Observing Eqs. (11)–(13), we have three equations with four unknowns namely \(\rho \), \(p_r\), \(p_t\), and \(\psi (r)\), respectively. In order to solve the system of equations, we need an equation of state relating matter and density by the following simplest relation: \(p= p(\rho )\).

3 Solution for phantom wormhole and physical analysis

According to Morris and Throne [1], for constructing a wormhole solution one requires an unusual form of matter known as ‘exotic matter’, which is the fundamental ingredient to sustain a traversable wormhole.

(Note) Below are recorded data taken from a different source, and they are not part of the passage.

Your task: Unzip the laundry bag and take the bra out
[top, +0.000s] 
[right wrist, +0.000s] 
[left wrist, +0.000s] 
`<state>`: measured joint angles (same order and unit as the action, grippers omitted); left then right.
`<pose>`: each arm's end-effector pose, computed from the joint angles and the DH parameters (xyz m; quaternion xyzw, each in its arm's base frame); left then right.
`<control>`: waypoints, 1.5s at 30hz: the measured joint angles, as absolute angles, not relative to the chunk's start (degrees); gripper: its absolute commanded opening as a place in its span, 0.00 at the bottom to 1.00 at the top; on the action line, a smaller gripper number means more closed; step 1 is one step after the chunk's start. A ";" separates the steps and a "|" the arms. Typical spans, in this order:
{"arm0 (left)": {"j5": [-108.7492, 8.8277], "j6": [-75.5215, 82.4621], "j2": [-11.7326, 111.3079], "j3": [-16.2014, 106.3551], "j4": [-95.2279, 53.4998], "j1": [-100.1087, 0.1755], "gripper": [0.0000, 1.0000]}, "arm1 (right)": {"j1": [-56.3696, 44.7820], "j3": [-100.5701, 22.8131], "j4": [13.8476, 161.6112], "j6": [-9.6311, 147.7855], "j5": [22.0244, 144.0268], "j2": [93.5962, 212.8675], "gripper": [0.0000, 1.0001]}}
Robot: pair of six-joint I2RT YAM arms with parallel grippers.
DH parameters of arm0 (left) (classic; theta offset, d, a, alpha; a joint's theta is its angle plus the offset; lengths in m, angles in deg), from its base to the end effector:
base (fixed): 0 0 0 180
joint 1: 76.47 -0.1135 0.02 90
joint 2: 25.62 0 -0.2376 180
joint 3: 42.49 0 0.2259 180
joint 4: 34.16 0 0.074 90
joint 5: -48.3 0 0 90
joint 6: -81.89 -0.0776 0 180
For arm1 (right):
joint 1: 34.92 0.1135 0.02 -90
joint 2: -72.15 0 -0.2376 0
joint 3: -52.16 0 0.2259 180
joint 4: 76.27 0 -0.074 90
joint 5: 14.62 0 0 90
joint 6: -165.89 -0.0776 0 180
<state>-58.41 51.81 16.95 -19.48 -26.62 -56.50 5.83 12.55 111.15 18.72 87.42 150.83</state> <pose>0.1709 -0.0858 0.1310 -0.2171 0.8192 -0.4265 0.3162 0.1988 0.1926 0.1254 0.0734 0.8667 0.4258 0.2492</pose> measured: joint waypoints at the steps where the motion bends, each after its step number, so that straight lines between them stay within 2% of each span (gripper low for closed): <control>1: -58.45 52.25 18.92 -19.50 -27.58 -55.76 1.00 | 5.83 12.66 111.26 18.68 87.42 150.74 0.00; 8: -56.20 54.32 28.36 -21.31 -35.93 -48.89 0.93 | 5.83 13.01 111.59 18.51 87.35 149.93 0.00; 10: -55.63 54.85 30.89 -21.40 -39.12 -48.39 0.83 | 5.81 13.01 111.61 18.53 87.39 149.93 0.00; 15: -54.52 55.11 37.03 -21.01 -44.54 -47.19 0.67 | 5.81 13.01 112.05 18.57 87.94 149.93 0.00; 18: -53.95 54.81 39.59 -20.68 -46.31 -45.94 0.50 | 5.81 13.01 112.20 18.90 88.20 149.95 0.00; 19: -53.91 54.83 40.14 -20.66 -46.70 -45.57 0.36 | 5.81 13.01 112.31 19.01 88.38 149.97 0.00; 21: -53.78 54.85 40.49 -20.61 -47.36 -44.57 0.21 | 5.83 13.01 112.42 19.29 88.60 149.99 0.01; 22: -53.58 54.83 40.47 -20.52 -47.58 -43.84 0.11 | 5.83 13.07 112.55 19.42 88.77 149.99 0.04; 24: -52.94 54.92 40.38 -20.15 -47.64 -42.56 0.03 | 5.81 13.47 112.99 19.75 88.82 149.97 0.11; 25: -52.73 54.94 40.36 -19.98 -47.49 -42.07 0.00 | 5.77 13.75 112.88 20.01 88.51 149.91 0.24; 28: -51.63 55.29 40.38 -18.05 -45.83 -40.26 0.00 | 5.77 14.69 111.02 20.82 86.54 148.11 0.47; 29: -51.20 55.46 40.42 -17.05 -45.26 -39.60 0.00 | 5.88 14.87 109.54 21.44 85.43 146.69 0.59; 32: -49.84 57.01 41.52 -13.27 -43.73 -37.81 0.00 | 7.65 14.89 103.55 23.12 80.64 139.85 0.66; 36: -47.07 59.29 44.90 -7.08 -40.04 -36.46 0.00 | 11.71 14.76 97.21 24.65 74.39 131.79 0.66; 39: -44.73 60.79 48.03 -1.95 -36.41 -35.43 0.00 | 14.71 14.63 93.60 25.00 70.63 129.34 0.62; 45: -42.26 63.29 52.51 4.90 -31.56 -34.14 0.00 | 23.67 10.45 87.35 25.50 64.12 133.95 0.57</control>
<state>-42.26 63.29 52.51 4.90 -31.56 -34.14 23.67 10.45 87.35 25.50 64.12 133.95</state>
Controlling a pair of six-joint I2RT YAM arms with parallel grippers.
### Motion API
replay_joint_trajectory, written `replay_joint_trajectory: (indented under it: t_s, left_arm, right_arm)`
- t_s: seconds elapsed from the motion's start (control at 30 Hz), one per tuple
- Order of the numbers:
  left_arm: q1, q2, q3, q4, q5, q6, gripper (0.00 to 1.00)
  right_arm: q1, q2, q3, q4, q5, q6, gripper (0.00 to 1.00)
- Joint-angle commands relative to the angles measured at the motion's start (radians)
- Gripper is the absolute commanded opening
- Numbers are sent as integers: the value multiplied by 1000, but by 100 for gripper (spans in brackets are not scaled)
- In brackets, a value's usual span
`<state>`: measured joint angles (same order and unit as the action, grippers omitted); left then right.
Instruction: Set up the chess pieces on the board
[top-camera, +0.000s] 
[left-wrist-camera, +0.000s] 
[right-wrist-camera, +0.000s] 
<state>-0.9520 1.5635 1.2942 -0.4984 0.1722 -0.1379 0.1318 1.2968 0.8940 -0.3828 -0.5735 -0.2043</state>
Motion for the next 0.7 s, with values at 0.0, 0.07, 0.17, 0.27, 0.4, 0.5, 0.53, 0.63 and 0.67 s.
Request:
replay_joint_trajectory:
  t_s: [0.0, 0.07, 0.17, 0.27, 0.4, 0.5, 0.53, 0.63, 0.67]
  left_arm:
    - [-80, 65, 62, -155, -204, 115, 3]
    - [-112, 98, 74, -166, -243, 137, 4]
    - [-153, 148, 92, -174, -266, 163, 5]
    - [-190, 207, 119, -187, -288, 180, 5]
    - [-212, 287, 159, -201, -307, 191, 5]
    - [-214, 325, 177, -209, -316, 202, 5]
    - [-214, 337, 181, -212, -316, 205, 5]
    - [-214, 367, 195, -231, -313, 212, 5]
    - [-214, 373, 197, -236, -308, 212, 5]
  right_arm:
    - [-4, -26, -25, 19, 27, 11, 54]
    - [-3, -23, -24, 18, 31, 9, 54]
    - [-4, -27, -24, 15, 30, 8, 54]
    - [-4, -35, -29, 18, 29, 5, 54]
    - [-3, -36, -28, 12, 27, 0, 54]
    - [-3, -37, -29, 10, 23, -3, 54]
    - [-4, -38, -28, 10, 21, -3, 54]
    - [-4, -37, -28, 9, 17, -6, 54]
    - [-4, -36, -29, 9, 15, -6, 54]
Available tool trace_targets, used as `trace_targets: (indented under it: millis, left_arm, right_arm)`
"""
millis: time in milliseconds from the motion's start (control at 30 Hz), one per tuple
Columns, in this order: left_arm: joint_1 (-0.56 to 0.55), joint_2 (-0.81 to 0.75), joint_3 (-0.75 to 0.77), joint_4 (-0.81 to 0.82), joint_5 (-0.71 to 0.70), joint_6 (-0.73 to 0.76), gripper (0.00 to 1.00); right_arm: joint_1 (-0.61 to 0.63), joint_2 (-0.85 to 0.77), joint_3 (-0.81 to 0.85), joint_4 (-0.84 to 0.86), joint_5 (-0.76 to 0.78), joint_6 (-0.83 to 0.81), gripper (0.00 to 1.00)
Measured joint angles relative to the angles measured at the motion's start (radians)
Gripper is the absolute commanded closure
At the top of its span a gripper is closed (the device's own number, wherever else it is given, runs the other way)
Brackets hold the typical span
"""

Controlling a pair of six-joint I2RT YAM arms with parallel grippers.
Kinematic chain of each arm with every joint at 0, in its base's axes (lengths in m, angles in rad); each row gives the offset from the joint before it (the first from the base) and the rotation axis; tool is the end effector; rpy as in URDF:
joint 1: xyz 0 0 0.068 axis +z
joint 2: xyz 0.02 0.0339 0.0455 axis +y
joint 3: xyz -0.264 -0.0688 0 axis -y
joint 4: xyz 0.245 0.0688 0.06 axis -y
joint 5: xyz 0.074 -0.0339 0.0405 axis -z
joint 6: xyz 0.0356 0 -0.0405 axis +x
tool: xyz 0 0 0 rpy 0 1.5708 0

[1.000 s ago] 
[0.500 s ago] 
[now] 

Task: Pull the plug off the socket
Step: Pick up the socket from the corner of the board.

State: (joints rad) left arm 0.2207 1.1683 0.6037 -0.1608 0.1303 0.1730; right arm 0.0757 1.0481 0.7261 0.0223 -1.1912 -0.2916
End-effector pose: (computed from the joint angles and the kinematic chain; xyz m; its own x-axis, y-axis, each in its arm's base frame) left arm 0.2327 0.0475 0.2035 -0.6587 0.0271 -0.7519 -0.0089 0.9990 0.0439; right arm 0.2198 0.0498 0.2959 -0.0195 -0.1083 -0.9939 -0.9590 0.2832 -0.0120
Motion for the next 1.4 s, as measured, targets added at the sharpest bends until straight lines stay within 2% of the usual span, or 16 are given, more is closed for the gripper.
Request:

The characteristic of such matter is that the energy density \(\rho \) may be positive or negative but the radial pressure \(p_\mathrm{r}\) must be negative. Theoretical advances show that the expansion of our present universe is accelerating and dark energy is a suitable candidate to explain this cosmic expansion. In this context, we study the construction of traversable wormholes, using the phantom energy equation of state by the following relationship:

$$\begin{aligned} p_\mathrm{r}=\omega \rho \quad \mathrm{with}\quad \omega <-1, \end{aligned}$$
(14)

by taking into account Eqs. (11) and (12), with the help of Eq. (14) we obtain

$$\begin{aligned} \psi ^{2}=\left( \frac{\omega +1}{\omega +3}\right) c_3^{2}+\psi _0r^{-\left( \frac{\omega +3}{\omega }\right) }, \end{aligned}$$
(15)

where \(\psi _0\) is the constant of integration. For convenience we rewrite Eqs. (11)–(13), and using Eq. (15) with new dimensionless parameters \(\tilde{\psi _0}\)=\(\frac{\psi _0}{c_3^2}\), we obtain the expressions of matter density, radial, and transverse pressure as

$$\begin{aligned} \rho= & {} \frac{1}{8\pi }\left[ \frac{2}{r^{2}\left( \omega +3\right) }-\tilde{\psi _0}\frac{\left( 2\omega +3\right) }{\omega }r^{\frac{-3\left( \omega +1\right) }{\omega }}\right] , \end{aligned}$$
(16)
$$\begin{aligned} p_r= & {} \frac{1}{8\pi }\left[ \frac{2\omega }{r^{2}\left( \omega +3\right) }-\tilde{\psi _0}\left( 2\omega +3\right) r^{\frac{-3\left( \omega +1\right) }{\omega }}\right] ,\end{aligned}$$
(17)
$$\begin{aligned} p_t= & {} \frac{1}{8\pi }\left[ \frac{\omega +1}{r^{2}\left( \omega +3\right) }-\frac{3\tilde{\psi _0}}{\omega }r^{\frac{-3\left( \omega +1\right) }{\omega }}\right] . \end{aligned}$$
(18)

Plugging into the expression for \(\psi ^{2}\) given in Eq. (9) the dimensionless parameter, the expression for the metric potential is obtained:

$$\begin{aligned} e^{-\lambda }=\frac{\omega +1}{\omega +3}+\tilde{\psi _0}r^{-\left( \frac{\omega +3}{\omega }\right) }. \end{aligned}$$
(19)

Thus, taking into account the relation between the metric potential and the shape function of the wormhole, using \(e^{\lambda }=\frac{1}{1-b(r)/r}\), we obtain the form of the shape function as

$$\begin{aligned} b(r)=\frac{2r}{\omega +3}-\tilde{\psi _0}r^{-\frac{3}{\omega }}. \end{aligned}$$
(20)

From the expression of b(r), we see that \(\frac{b(r)}{r}\) tends to a finite value as \(r\rightarrow \infty \) and the redshift function does not approach zero as \(r\rightarrow \infty \), so spacetime is not asymptotically flat due to the conformal symmetry.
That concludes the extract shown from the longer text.